DevOps 101Sep 24, 202111 min read

6 optimization tips for your CI configuration

Solutions Engineer

The customer engineering team at CircleCI helps users optimize how their configuration files are set up. Every day, they can find the most useful features for your projects, balancing both your time and your credit consumption. After performing dozens of config reviews for 20+ of our enterprise-level customers, our customer engineering team has it all down to a science. Because you and your team may not always have time to work with an expert, we have put together a config optimization guide to use on your own.
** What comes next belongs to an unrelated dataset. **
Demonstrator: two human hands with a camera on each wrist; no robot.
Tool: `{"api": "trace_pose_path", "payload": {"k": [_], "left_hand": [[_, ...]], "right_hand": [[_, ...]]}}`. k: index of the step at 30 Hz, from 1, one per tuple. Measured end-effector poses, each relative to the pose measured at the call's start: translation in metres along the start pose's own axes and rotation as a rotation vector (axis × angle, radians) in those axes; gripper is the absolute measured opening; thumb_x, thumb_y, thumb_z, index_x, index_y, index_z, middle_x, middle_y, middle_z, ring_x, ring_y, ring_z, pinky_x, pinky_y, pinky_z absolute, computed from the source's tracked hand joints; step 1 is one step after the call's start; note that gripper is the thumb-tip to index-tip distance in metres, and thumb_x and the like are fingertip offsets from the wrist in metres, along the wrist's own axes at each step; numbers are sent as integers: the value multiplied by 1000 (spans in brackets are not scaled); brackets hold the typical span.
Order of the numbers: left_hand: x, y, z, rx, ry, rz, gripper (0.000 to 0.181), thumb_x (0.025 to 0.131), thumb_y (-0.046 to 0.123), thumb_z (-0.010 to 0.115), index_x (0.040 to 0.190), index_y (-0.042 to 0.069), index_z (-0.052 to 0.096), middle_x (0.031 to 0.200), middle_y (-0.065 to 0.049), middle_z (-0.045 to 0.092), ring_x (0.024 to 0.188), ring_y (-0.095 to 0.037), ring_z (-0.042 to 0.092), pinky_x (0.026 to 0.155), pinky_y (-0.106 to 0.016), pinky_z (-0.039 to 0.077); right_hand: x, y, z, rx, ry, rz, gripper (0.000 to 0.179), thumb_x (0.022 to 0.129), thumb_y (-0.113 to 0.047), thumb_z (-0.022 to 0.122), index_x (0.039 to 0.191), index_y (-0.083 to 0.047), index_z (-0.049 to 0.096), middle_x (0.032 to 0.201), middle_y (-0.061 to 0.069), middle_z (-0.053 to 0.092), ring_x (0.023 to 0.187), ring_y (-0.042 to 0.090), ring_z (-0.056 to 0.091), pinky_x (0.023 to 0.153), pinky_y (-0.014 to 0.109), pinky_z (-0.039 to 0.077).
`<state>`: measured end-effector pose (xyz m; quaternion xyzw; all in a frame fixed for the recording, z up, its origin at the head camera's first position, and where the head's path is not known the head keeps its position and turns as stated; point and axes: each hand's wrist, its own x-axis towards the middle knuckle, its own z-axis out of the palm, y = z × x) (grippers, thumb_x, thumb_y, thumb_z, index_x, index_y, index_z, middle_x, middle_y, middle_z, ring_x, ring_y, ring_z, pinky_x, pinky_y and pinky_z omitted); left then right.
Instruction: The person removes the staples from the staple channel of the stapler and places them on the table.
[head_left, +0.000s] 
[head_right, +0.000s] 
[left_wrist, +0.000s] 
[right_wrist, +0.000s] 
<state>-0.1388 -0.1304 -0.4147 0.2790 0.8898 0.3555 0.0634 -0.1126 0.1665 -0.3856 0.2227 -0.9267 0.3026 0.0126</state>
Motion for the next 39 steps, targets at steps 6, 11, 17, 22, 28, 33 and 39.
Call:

This tutorial is loaded with the best tips and most valuable recommendations from CircleCI’s customer engineers. We are here when you need an expert, but we also want to make it easier for teams like yours to optimize your own config.

From config disaster to config build-faster

In this post, we will cover the six most effective ways to optimize your config file so you can build faster. You will learn best practices for picking the right executor, parallelizing jobs, caching, using workspaces, secrets management, and using orbs in your config.

Selecting the right executor

Many CI pipelines would benefit from including one of our fleet of lightning-fast Docker convenience images. Running within a Docker container using the docker yaml key will provide the basics at some of the fastest speeds.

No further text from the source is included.